From 1974 to 1979, Idyllwild hosted the Idyllwild Bluegrass Invitational, then the only bluegrass music festival in Southern California and inspired by the Julian Banjo-Fiddle Contest which still goes on today on the 3rd weekend in September. Idyllwild also hosted the Bear Flag Festival in the 1950s/1960s/1970s, a festival to honor California's Bear Flag and to mark the passing of the grizzly bear from California, the last of which, according to local legend, was killed at Hurkey Creek in Garner Valley.
Another local legend in Idyllwild tells of irregular sightings there of a large, humanoid creature now given the moniker Idyll-beast. This sometimes misunderstood biped was the subject of an early 1970s documentary titled "Monster from Mt. Atlas". Mt. Atlas is a modest rock outcrop in the hills a mile from the town center.

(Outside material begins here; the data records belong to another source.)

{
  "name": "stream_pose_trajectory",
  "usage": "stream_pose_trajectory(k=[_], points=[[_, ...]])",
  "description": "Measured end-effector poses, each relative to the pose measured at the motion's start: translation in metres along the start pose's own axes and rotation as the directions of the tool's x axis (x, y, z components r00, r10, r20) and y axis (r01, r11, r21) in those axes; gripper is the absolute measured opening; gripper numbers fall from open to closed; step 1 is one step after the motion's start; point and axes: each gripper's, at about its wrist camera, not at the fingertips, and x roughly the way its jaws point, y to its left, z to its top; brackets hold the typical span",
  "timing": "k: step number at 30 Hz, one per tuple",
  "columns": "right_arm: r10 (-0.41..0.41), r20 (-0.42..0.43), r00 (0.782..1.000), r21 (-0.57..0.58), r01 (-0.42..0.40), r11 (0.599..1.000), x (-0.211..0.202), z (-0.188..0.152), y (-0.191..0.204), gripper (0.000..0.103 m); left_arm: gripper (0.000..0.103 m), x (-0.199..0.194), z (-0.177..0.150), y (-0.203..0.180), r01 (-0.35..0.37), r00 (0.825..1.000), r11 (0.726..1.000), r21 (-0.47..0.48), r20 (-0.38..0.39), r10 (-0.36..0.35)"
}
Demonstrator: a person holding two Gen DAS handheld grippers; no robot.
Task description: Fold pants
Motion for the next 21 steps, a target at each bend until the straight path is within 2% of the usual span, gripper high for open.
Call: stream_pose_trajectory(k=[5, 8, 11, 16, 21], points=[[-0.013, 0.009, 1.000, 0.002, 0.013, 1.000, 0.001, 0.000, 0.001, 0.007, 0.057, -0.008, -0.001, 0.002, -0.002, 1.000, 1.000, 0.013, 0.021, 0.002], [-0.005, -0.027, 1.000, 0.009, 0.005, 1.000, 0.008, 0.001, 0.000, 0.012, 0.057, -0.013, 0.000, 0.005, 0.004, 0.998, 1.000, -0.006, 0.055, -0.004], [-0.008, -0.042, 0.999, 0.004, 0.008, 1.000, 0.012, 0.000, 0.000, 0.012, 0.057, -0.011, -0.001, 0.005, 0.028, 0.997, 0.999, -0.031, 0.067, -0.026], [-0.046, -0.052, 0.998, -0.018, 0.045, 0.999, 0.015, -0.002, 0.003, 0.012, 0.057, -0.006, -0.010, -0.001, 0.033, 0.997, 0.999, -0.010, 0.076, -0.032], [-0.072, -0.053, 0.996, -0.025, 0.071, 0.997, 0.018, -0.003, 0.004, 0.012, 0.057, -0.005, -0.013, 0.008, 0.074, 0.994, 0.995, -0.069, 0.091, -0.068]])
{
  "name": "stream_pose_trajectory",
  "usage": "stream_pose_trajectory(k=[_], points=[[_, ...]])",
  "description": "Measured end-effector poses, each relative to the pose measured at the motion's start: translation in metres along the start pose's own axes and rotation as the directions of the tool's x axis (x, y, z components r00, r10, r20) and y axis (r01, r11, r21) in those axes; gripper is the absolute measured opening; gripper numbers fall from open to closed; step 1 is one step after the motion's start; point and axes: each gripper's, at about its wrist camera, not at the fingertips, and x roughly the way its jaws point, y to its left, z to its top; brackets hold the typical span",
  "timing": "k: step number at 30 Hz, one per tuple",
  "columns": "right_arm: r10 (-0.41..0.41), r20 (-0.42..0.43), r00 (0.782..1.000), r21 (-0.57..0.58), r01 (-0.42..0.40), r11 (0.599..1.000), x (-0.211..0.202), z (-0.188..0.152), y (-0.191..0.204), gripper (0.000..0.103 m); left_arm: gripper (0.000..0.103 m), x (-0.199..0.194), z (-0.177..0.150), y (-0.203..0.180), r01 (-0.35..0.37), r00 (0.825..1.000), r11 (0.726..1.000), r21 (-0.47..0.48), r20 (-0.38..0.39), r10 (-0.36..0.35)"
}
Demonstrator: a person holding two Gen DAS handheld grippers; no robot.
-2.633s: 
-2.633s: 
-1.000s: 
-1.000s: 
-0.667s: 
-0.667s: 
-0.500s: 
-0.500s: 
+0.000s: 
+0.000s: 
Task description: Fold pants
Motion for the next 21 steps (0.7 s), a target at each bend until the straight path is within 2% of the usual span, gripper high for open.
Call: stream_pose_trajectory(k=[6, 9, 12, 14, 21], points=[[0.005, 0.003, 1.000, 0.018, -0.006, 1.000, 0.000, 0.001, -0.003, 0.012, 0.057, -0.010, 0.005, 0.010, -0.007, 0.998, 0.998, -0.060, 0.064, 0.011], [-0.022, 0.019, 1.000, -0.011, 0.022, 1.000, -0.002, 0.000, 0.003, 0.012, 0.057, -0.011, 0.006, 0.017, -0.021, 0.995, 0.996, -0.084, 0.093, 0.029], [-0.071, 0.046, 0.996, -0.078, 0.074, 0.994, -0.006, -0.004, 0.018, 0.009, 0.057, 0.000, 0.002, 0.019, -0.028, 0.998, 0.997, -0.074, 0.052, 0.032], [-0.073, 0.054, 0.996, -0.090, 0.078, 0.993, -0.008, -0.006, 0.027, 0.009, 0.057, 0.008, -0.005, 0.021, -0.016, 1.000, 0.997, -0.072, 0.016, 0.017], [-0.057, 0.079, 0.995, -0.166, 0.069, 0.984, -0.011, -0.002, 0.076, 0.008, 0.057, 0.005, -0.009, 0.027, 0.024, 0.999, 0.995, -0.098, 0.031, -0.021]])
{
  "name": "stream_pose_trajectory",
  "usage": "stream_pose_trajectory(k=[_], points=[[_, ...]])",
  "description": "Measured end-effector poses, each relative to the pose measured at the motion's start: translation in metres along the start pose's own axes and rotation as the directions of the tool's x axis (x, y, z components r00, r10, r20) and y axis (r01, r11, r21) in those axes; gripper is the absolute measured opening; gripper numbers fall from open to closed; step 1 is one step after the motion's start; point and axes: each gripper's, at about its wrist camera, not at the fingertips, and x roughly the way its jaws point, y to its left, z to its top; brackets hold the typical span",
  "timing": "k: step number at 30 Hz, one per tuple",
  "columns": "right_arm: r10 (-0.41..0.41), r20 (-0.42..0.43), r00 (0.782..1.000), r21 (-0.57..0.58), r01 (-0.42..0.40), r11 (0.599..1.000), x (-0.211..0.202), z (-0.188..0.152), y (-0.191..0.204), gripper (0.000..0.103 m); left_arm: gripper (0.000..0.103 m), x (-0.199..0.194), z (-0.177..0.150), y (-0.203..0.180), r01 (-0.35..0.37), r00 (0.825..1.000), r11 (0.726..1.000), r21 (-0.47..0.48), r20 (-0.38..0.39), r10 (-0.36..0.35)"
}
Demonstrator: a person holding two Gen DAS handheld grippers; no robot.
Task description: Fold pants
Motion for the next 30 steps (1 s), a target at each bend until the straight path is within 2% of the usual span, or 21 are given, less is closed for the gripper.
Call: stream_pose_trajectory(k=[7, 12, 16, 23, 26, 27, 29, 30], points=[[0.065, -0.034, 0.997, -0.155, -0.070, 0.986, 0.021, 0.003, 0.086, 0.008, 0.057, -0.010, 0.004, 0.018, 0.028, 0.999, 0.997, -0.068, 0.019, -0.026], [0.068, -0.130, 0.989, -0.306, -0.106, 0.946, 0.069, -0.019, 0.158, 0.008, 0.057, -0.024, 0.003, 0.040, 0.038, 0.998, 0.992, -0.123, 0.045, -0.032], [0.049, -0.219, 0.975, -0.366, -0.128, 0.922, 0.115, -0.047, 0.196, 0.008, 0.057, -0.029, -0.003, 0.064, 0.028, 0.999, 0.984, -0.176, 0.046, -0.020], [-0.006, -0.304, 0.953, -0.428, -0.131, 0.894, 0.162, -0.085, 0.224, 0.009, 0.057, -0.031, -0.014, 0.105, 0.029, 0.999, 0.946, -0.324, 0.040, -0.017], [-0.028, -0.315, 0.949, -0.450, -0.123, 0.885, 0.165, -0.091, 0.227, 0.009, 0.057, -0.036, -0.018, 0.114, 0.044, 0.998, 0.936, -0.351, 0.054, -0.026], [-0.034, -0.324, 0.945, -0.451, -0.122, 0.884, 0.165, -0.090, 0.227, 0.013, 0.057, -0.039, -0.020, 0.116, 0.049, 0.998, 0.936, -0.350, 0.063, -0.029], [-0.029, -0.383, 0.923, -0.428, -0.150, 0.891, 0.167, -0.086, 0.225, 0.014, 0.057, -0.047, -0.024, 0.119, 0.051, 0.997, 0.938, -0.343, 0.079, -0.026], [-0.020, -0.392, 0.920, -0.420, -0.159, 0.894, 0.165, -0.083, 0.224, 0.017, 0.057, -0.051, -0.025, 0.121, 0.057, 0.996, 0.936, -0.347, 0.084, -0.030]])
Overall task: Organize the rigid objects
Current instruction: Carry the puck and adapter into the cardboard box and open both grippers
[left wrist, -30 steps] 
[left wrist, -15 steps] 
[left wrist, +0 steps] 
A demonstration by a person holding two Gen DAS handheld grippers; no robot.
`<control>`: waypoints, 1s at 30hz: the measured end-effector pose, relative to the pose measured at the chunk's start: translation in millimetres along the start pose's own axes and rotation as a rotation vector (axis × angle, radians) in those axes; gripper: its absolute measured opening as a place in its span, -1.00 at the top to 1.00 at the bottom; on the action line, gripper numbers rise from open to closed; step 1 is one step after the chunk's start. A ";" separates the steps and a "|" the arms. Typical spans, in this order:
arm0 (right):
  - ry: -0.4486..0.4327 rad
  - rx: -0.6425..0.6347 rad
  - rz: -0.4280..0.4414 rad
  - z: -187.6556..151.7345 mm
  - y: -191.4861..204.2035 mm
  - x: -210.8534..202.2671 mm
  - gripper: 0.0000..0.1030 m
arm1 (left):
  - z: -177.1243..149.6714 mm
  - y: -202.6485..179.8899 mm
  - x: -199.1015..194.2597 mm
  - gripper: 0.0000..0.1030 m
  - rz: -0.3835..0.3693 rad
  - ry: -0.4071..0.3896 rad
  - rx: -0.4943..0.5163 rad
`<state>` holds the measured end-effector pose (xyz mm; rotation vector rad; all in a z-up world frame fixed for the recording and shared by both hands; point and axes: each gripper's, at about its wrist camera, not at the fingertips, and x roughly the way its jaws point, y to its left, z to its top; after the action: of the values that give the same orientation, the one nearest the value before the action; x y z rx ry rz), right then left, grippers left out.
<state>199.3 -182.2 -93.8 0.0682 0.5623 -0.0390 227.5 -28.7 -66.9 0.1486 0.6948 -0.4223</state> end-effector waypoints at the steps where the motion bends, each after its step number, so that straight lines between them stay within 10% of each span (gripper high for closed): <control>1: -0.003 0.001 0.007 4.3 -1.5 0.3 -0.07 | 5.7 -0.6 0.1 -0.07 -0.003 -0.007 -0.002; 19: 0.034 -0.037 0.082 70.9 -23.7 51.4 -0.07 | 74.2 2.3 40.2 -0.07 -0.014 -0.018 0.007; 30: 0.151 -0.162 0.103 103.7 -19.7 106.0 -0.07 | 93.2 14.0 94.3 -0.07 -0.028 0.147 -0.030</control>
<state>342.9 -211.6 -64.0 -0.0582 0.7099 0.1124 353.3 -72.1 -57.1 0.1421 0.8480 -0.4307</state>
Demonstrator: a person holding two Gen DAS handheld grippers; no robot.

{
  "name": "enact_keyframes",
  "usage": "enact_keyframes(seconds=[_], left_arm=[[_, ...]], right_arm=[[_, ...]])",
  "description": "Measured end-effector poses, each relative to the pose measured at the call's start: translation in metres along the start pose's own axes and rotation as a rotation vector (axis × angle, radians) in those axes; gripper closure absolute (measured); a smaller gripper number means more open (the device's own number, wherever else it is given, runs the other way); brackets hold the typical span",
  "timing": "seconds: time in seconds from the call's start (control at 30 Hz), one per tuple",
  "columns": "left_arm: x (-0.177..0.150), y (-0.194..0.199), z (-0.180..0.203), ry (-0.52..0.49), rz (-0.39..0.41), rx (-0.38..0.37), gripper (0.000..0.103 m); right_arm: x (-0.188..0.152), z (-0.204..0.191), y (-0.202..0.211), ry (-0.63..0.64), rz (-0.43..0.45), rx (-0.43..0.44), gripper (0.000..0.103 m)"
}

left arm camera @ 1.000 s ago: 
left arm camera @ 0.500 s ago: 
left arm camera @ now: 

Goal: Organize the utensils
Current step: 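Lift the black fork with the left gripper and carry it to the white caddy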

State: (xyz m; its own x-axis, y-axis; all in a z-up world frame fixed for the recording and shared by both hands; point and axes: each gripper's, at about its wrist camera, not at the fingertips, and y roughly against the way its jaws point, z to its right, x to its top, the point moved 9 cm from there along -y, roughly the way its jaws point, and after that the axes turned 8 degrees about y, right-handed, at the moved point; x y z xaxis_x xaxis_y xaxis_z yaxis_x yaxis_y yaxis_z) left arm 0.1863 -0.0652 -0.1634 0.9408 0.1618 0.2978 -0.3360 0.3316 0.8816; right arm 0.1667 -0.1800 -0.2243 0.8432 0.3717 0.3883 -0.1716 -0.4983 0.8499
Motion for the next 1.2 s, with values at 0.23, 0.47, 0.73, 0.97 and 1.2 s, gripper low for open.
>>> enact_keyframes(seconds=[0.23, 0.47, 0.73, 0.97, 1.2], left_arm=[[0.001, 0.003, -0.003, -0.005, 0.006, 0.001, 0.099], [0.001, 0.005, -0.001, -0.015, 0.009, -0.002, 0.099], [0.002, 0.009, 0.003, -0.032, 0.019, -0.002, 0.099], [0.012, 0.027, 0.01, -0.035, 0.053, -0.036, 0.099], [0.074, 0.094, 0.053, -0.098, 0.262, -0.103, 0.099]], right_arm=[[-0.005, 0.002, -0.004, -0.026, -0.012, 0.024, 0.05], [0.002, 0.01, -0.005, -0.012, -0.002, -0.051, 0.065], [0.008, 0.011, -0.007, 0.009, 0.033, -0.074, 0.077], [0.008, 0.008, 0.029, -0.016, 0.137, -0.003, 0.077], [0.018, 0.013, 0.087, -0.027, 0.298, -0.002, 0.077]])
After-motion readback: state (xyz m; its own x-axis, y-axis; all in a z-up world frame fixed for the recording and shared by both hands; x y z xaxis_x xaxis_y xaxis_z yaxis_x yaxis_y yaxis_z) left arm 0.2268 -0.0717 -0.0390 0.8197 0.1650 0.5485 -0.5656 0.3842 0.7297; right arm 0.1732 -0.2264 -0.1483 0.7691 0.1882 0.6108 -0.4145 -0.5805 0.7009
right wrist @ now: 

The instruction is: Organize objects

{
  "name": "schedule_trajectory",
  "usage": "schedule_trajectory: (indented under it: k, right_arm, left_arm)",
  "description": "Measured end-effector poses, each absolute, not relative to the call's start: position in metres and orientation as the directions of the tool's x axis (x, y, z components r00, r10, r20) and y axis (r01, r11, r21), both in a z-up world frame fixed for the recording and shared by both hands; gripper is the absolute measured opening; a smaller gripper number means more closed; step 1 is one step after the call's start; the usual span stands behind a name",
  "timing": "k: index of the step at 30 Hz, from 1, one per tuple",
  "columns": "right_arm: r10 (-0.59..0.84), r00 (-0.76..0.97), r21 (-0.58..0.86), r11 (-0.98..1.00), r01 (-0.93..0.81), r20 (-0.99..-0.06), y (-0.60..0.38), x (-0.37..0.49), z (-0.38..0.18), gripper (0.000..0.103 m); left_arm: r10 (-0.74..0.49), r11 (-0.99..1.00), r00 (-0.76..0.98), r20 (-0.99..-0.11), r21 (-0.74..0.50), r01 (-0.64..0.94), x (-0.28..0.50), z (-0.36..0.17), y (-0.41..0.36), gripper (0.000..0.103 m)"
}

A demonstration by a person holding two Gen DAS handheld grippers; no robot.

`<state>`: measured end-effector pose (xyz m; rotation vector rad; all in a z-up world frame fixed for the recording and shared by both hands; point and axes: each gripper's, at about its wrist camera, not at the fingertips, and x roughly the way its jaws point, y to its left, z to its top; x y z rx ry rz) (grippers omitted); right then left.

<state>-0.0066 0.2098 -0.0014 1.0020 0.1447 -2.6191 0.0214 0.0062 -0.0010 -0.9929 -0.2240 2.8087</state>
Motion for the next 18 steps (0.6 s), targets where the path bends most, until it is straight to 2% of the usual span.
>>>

Most high school-age students in Idyllwild attend school in Hemet, which requires them to travel by school bus some 35 miles (56 km) in distance and 3,000 feet (910 m) in altitude to and from school. Since the 1950s, some Idyllwild parents have agitated for a high school in the town, and there have been many attempts at establishing high schools, but most of the schools proved short-lived. Startup schools that failed included Hi-Lo Alternative (a public school located at what is now the Idyllwild Arts Academy, operated by Mary Glavin), New Schole Ranch (a private school in Mountain Center), and Freedom Schools, Inc. (a private school operated in Mountain Center by Mary Ellen DuBay). Desert Sun School (later called the Elliott-Pope School), a private boarding school that accepted both boarded & day students, closed in December 1990, due to financial mischief, after operating for 65 years in Idyllwild.
The Tribe of Tahquitz Boy Scout honor society was created in Idyllwild in 1925.
The Yosemite Decimal System of grading routes was developed at Tahquitz by members of the Rock Climbing Section of the Angeles Chapter of the Sierra Club in the 1950s.
Idyllwild and the nearby areas of Garner Valley and Lake Hemet have been used for filming since the silent film era. Although most of Cecil B. DeMille's The Squaw Man (1914) was filmed in Los Angeles and vicinity, footage of cattle on the open range were shot at the "H.J." Ranch at Keen Camp, midway between Idyllwild and Garner Valley. A number of Westerns have been filmed at the Garner Ranch in Garner Valley: Guns and Guitars (1936), Heading for the Rio Grande (1936), Springtime in the Rockies (1937), Brothers in the Saddle (1949), Riders of the Range (1949), and Storm over Wyoming (1950). The Garner Ranch also stood in for the Ponderosa in episodes of the TV show Bonanza. In 1962, the Elvis Presley musical Kid Galahad was filmed in Idyllwild and vicinity. The 1980s television series Air Wolf and various GM, Dodge and Ford commercials have also been filmed in the area. The biker funeral procession from the 1966 film The Wild Angels was filmed in Idyllwild. Notable landmark includes Silver Pines Lodge which was named Hillbilly Lodge at the time of the filming.